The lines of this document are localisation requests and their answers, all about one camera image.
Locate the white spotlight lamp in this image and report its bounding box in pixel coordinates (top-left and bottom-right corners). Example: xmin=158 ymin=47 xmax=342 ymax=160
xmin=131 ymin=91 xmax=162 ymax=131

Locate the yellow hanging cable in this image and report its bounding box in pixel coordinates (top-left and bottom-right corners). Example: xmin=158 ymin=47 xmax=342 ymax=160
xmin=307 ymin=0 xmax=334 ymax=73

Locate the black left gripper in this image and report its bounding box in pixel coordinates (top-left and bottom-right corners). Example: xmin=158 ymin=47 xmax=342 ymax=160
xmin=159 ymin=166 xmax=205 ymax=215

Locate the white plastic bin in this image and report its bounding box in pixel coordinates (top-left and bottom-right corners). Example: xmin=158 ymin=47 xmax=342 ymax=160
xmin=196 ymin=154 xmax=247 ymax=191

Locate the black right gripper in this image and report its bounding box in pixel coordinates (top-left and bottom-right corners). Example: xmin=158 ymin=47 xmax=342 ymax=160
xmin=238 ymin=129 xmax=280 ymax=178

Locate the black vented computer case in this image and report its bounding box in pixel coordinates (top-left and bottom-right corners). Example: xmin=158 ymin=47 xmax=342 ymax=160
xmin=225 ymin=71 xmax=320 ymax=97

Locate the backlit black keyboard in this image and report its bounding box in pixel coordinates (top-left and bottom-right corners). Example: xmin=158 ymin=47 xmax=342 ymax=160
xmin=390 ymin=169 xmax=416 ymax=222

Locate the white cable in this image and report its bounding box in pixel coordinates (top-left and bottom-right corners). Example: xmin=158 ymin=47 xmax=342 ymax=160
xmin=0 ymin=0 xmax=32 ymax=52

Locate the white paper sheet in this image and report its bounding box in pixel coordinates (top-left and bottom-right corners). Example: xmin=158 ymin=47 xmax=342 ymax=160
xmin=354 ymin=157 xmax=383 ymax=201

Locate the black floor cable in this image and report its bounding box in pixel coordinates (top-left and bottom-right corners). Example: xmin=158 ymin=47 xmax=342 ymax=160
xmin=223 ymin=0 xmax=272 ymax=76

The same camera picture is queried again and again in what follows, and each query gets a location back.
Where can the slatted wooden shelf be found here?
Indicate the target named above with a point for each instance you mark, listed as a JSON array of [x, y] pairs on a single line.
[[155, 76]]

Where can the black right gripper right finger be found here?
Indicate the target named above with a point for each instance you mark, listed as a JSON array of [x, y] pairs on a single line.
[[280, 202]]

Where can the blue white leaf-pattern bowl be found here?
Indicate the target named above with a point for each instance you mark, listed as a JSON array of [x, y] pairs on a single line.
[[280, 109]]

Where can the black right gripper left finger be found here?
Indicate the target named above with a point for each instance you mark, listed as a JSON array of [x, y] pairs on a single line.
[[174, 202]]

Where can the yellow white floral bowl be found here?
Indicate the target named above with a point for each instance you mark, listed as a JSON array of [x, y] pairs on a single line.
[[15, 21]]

###

- [ACTIVITY]: Whatever the material above holds, copy it over exactly, line by line.

- [SOLUTION BELOW]:
The lines of this document are localisation requests and their answers, all about one camera image.
Locate the white spotlight lamp in this image and report its bounding box in pixel coordinates (top-left and bottom-right corners). Example: xmin=158 ymin=47 xmax=342 ymax=160
xmin=131 ymin=91 xmax=162 ymax=131

Locate the yellow hanging cable in this image and report its bounding box in pixel coordinates (top-left and bottom-right corners). Example: xmin=158 ymin=47 xmax=342 ymax=160
xmin=307 ymin=0 xmax=334 ymax=73

Locate the black left gripper in this image and report its bounding box in pixel coordinates (top-left and bottom-right corners). Example: xmin=158 ymin=47 xmax=342 ymax=160
xmin=159 ymin=166 xmax=205 ymax=215

Locate the white plastic bin in this image and report its bounding box in pixel coordinates (top-left and bottom-right corners). Example: xmin=158 ymin=47 xmax=342 ymax=160
xmin=196 ymin=154 xmax=247 ymax=191

Locate the black right gripper in this image and report its bounding box in pixel coordinates (top-left and bottom-right corners). Example: xmin=158 ymin=47 xmax=342 ymax=160
xmin=238 ymin=129 xmax=280 ymax=178

Locate the black vented computer case in this image and report its bounding box in pixel coordinates (top-left and bottom-right corners). Example: xmin=158 ymin=47 xmax=342 ymax=160
xmin=225 ymin=71 xmax=320 ymax=97

Locate the backlit black keyboard in this image and report its bounding box in pixel coordinates (top-left and bottom-right corners). Example: xmin=158 ymin=47 xmax=342 ymax=160
xmin=390 ymin=169 xmax=416 ymax=222

Locate the white cable in this image and report its bounding box in pixel coordinates (top-left and bottom-right corners). Example: xmin=158 ymin=47 xmax=342 ymax=160
xmin=0 ymin=0 xmax=32 ymax=52

Locate the white paper sheet in this image and report its bounding box in pixel coordinates (top-left and bottom-right corners). Example: xmin=158 ymin=47 xmax=342 ymax=160
xmin=354 ymin=157 xmax=383 ymax=201

Locate the black floor cable in this image and report its bounding box in pixel coordinates (top-left and bottom-right corners). Example: xmin=158 ymin=47 xmax=342 ymax=160
xmin=223 ymin=0 xmax=272 ymax=76

The same camera picture is queried again and again in what follows, and each query gets a location back.
Where can the slatted wooden shelf be found here?
Indicate the target named above with a point for each instance you mark, listed as a JSON array of [x, y] pairs on a single line.
[[155, 76]]

Where can the black right gripper right finger be found here?
Indicate the target named above with a point for each instance you mark, listed as a JSON array of [x, y] pairs on a single line.
[[280, 202]]

Where can the blue white leaf-pattern bowl be found here?
Indicate the target named above with a point for each instance you mark, listed as a JSON array of [x, y] pairs on a single line.
[[280, 109]]

Where can the black right gripper left finger be found here?
Indicate the target named above with a point for each instance you mark, listed as a JSON array of [x, y] pairs on a single line.
[[174, 202]]

Where can the yellow white floral bowl be found here?
Indicate the target named above with a point for each instance you mark, listed as a JSON array of [x, y] pairs on a single line.
[[15, 21]]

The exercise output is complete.